■ PROBLEM STATEMENT: Could you restate word for word every line of the records below, from the first one to the one holding "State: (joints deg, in"?

■ ENTRIES PROVIDED:
☆ ☆ ☆ ☆ ☆ ☆ ☆

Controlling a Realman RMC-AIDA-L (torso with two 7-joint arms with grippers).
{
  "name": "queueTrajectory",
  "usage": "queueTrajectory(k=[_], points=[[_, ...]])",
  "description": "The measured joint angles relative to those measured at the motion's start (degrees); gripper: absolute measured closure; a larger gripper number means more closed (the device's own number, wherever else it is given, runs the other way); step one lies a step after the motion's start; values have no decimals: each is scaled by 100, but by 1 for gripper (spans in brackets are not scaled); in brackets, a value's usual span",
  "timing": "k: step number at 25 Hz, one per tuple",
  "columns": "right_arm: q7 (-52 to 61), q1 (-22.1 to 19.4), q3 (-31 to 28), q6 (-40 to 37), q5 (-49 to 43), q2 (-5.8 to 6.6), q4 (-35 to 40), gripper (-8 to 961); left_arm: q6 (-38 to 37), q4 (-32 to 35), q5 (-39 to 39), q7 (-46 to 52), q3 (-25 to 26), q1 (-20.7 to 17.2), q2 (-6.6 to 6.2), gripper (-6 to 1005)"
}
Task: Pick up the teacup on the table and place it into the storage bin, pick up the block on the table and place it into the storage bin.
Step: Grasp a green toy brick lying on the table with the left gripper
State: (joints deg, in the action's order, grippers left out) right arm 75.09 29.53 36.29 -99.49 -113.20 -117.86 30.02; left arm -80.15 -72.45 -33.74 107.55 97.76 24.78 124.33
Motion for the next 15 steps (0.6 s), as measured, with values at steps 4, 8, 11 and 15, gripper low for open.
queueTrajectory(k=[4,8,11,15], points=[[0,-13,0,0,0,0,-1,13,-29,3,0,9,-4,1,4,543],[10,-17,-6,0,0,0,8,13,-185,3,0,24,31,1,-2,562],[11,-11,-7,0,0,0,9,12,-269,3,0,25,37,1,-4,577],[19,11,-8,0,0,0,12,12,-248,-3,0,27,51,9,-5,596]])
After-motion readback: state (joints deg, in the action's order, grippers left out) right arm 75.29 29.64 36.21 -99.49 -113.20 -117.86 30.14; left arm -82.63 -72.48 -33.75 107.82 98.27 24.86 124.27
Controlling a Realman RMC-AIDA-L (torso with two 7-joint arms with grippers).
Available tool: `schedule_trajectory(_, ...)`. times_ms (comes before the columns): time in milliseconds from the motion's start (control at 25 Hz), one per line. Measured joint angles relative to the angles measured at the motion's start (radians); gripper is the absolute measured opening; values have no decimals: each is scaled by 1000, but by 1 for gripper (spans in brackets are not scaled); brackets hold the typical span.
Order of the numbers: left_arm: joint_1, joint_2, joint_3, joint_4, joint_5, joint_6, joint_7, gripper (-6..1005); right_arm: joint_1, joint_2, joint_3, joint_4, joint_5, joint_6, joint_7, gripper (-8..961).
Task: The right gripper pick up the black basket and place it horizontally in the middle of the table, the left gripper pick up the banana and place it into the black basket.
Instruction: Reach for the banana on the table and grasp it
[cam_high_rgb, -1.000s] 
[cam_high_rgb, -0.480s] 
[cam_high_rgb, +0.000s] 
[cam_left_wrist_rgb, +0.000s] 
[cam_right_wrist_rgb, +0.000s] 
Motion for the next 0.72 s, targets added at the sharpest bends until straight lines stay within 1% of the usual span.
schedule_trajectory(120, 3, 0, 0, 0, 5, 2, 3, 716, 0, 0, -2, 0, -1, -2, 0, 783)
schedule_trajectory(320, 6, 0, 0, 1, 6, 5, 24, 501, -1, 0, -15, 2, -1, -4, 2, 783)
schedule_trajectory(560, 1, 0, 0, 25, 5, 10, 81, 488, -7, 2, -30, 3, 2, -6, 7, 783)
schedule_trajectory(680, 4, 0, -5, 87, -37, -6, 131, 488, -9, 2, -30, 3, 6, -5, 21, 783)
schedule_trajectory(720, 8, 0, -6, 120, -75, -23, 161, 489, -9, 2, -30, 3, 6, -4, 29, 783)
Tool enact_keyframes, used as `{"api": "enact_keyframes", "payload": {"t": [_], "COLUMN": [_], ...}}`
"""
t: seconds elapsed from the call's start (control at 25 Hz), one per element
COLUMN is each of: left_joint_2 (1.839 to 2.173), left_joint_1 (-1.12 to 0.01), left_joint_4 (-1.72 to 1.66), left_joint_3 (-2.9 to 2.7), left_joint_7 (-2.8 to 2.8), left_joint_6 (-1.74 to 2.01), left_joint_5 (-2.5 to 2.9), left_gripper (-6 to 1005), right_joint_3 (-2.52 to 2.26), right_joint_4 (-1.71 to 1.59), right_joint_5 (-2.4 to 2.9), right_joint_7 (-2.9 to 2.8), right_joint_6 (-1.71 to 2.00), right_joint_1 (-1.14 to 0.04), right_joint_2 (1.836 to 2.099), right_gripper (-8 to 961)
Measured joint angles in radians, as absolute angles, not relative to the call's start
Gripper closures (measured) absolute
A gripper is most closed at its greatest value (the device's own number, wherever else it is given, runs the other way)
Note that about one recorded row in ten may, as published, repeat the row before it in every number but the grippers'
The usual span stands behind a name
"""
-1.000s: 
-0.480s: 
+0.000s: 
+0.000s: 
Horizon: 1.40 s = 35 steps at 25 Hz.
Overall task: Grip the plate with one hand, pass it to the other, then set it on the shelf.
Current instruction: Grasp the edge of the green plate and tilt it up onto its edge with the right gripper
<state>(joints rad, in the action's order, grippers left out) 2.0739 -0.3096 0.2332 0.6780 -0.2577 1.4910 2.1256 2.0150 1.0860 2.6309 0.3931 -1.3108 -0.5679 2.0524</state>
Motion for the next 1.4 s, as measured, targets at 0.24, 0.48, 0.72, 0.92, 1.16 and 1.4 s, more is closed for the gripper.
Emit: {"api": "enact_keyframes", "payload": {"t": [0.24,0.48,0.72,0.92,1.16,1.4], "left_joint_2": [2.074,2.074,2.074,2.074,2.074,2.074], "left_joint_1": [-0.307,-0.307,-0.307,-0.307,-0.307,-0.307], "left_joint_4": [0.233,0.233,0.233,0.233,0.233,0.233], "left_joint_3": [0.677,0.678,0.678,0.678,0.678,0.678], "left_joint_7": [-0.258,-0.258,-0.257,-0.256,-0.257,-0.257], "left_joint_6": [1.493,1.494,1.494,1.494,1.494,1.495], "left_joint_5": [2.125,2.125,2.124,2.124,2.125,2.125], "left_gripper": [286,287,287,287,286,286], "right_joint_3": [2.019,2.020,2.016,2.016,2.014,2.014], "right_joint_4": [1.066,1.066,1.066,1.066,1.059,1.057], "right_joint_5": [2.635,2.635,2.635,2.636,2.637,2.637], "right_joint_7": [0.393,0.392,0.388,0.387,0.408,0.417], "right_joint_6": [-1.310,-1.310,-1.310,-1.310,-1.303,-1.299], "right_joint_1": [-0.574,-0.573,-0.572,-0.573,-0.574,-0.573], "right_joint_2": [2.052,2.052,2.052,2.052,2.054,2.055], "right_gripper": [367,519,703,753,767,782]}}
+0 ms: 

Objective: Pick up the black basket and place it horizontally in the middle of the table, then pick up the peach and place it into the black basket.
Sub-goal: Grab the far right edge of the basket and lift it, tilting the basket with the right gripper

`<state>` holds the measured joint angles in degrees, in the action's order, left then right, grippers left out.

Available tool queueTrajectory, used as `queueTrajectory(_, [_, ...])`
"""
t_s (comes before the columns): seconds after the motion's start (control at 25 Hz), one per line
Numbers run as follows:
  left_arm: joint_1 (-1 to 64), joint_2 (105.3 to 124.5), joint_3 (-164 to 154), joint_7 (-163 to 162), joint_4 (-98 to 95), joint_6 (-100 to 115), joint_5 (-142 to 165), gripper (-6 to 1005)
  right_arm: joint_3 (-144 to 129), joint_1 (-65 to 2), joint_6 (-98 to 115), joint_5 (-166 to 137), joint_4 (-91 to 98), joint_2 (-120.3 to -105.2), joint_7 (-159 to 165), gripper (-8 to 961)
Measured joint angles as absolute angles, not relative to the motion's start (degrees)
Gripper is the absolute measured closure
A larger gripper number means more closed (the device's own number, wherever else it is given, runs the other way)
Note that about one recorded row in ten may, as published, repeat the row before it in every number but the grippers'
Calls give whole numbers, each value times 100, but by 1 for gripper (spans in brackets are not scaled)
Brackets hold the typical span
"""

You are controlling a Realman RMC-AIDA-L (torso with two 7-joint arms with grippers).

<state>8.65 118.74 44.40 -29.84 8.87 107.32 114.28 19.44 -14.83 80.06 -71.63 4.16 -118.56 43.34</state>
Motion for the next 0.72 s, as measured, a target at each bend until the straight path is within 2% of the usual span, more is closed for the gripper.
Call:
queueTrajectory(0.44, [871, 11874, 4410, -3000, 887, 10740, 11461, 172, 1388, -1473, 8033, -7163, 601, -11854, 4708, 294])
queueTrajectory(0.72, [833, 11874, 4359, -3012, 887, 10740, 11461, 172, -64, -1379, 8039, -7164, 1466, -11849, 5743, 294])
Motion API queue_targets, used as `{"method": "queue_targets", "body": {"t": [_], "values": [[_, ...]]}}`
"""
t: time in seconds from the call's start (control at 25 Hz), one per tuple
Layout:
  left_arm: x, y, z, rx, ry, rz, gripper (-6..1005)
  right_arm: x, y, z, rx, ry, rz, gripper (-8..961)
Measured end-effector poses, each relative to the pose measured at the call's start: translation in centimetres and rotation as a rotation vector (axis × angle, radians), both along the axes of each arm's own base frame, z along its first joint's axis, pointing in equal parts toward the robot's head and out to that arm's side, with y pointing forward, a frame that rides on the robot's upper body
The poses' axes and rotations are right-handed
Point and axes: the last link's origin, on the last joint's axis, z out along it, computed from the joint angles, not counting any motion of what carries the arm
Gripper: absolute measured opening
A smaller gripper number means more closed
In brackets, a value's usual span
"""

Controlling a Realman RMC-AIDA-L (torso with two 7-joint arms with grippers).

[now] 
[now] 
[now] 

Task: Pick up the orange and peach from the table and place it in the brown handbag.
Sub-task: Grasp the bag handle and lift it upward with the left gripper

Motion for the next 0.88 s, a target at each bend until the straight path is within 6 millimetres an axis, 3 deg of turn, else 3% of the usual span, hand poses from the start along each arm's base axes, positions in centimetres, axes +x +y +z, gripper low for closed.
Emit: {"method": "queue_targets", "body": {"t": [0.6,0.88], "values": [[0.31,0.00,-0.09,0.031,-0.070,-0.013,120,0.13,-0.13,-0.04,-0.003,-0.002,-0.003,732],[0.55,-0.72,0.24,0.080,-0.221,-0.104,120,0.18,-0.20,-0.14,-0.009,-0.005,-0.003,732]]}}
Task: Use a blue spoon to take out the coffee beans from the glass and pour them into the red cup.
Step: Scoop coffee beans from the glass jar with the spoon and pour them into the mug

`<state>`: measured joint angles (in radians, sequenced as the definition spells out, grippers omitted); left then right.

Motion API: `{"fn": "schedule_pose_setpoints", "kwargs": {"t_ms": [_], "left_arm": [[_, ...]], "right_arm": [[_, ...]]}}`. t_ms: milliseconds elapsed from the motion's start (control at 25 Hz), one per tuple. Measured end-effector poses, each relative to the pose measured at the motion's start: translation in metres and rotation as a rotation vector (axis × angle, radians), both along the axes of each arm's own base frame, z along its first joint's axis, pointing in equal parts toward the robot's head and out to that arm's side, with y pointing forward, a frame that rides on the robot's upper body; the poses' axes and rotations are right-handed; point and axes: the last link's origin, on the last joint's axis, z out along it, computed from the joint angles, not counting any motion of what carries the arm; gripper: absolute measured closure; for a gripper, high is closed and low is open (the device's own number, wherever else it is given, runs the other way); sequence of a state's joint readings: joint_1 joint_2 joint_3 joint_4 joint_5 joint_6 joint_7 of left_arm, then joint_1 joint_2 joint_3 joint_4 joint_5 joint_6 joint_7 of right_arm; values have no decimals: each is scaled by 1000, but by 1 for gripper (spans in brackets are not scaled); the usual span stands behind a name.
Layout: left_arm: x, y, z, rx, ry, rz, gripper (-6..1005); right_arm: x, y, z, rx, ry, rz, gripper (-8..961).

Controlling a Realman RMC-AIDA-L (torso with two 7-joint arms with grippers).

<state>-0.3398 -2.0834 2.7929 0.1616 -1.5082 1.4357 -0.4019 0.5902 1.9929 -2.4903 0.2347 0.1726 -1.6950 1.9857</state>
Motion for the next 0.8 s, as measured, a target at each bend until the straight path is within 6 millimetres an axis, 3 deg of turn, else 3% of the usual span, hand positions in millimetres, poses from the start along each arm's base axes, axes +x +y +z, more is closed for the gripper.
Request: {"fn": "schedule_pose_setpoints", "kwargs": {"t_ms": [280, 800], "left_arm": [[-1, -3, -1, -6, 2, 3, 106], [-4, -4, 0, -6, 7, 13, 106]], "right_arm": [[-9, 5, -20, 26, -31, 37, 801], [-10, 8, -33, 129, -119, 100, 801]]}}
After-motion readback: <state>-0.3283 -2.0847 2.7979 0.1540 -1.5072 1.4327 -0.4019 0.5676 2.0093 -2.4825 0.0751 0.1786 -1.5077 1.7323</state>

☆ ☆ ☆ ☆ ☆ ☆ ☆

■ EXERCISE RESULT:
Controlling a Realman RMC-AIDA-L (torso with two 7-joint arms with grippers).
{
  "name": "queueTrajectory",
  "usage": "queueTrajectory(k=[_], points=[[_, ...]])",
  "description": "The measured joint angles relative to those measured at the motion's start (degrees); gripper: absolute measured closure; a larger gripper number means more closed (the device's own number, wherever else it is given, runs the other way); step one lies a step after the motion's start; values have no decimals: each is scaled by 100, but by 1 for gripper (spans in brackets are not scaled); in brackets, a value's usual span",
  "timing": "k: step number at 25 Hz, one per tuple",
  "columns": "right_arm: q7 (-52 to 61), q1 (-22.1 to 19.4), q3 (-31 to 28), q6 (-40 to 37), q5 (-49 to 43), q2 (-5.8 to 6.6), q4 (-35 to 40), gripper (-8 to 961); left_arm: q6 (-38 to 37), q4 (-32 to 35), q5 (-39 to 39), q7 (-46 to 52), q3 (-25 to 26), q1 (-20.7 to 17.2), q2 (-6.6 to 6.2), gripper (-6 to 1005)"
}
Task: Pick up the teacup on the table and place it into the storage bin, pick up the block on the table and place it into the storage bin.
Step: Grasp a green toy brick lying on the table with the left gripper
State: (joints deg, in the action's order, grippers left out) right arm 75.09 29.53 36.29 -99.49 -113.20 -117.86 30.02; left arm -80.15 -72.45 -33.74 107.55 97.76 24.78 124.33

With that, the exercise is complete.